The sum of all elements in a vector is computed as a part of many algorithms, for instance anything involving a dot product and motion estimation in video encoding. Presently, the only option is to use a sequence of 3 or 4 VPADD instructions.
- Transposed load/store.
When performing the same operation on each of a set of rows, one must load values row-wise into registers, and then transpose the registers before using the vector arithmetic instructions. When done computing, the values are again transposed before being stored row-wise.
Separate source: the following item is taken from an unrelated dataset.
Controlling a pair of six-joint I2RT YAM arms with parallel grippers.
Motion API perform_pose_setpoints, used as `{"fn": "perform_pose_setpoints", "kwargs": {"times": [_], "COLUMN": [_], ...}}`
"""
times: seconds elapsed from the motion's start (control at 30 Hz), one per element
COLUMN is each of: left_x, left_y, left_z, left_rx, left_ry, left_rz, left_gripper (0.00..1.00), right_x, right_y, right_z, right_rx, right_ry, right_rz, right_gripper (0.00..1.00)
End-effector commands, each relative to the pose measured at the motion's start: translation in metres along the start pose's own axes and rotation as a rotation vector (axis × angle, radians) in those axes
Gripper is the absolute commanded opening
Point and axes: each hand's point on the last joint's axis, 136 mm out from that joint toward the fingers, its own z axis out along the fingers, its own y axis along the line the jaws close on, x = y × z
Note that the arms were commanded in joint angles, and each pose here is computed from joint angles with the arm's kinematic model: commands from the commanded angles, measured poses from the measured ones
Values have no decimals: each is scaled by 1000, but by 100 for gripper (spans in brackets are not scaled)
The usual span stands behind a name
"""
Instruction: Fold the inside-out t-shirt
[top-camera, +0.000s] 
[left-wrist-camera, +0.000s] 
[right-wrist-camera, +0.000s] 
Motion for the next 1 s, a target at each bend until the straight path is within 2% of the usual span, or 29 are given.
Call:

A set of load/store instructions transferring data between rows in memory and “columns” in the register file would save the cost of the transposing operations.
- Improved NEON to ARM transfer.
On Cortex-A8, transferring a 32-bit value from NEON to an ARM register takes a minimum of 20 clock cycles, during which time any normal access to the ARM register file will stall. This delay makes some potential use cases for NEON practically worthless. I am told this has been addressed in the almost-ready Cortex-A9.
Just wonder the effciency of NEON-to-ARM transfer. if it really takes 20 clks more, that would be a shame and useless.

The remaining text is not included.